* What is required: Every line below that holds the string "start" must be copied.

*** Raw data Section Begins ***

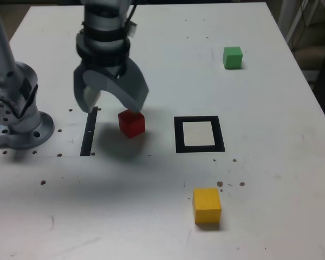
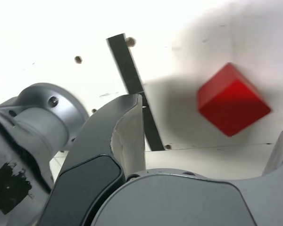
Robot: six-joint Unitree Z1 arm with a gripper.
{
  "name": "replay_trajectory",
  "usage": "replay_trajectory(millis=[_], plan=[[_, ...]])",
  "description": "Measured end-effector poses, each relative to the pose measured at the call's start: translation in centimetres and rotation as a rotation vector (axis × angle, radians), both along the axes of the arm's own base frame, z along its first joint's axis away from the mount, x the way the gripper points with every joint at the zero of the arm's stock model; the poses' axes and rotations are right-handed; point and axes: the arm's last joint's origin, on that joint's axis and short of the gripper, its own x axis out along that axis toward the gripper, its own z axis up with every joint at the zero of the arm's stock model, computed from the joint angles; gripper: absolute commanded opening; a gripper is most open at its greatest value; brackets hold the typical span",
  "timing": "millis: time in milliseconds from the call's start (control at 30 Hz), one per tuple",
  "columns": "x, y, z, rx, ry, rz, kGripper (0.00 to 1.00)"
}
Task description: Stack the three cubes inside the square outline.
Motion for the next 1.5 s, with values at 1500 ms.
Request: replay_trajectory(millis=[1500], plan=[[2.3, 0.2, -1.0, 0.072, 0.053, -0.495, 0.99]])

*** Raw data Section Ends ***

* Answer area:
  "description": "Measured end-effector poses, each relative to the pose measured at the call's start: translation in centimetres and rotation as a rotation vector (axis × angle, radians), both along the axes of the arm's own base frame, z along its first joint's axis away from the mount, x the way the gripper points with every joint at the zero of the arm's stock model; the poses' axes and rotations are right-handed; point and axes: the arm's last joint's origin, on that joint's axis and short of the gripper, its own x axis out along that axis toward the gripper, its own z axis up with every joint at the zero of the arm's stock model, computed from the joint angles; gripper: absolute commanded opening; a gripper is most open at its greatest value; brackets hold the typical span",
  "timing": "millis: time in milliseconds from the call's start (control at 30 Hz), one per tuple",

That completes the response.